What to work on: The listing below holds a line with "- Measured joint" and a later line with "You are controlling". Write out those two lines and every line between them, exactly, and nothing else.

Data below:
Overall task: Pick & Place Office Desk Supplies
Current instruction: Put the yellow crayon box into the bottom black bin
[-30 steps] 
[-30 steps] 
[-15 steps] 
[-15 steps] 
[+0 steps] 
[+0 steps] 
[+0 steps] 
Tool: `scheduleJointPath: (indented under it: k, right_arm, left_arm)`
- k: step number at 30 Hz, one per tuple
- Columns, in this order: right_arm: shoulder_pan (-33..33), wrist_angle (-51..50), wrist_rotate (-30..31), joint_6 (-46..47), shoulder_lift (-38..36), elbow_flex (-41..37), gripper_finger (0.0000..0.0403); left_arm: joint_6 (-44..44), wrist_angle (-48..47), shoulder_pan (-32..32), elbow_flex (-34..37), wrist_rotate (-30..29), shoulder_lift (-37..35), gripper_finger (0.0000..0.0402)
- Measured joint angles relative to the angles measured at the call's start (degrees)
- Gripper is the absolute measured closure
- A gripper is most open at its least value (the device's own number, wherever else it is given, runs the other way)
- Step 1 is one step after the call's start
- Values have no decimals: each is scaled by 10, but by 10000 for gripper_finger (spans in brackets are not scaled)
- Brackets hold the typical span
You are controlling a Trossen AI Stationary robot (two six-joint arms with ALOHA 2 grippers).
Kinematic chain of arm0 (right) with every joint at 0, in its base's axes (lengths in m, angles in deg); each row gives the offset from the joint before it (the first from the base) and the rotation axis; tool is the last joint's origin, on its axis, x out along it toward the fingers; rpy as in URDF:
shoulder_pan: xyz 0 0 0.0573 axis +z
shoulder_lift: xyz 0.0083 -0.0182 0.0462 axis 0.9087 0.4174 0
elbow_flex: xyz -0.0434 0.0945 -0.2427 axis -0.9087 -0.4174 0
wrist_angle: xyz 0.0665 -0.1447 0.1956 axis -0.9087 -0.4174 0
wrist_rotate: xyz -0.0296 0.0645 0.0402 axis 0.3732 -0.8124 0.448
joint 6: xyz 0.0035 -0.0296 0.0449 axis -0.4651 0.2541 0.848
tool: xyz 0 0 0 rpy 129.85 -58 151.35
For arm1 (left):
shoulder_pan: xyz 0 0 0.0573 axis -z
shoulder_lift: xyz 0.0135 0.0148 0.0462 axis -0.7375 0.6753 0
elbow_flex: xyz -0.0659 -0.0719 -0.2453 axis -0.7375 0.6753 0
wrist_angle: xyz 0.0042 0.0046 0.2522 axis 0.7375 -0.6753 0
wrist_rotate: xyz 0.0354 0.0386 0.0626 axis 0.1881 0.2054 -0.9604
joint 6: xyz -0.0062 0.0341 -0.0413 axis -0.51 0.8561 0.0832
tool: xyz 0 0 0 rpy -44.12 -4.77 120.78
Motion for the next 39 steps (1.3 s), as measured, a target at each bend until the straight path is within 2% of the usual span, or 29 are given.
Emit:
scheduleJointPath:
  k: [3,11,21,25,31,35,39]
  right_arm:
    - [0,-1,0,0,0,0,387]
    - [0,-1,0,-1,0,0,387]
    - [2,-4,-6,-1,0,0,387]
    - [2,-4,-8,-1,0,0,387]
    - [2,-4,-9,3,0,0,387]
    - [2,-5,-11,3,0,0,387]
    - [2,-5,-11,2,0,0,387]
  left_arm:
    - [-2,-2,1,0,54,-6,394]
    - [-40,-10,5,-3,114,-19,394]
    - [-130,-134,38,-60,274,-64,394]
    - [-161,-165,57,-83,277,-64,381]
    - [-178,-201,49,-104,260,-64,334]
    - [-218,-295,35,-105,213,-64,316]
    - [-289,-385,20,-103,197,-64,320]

Finished exercise:
- Measured joint angles relative to the angles measured at the call's start (degrees)
- Gripper is the absolute measured closure
- A gripper is most open at its least value (the device's own number, wherever else it is given, runs the other way)
- Step 1 is one step after the call's start
- Values have no decimals: each is scaled by 10, but by 10000 for gripper_finger (spans in brackets are not scaled)
- Brackets hold the typical span
You are controlling a Trossen AI Stationary robot (two six-joint arms with ALOHA 2 grippers).

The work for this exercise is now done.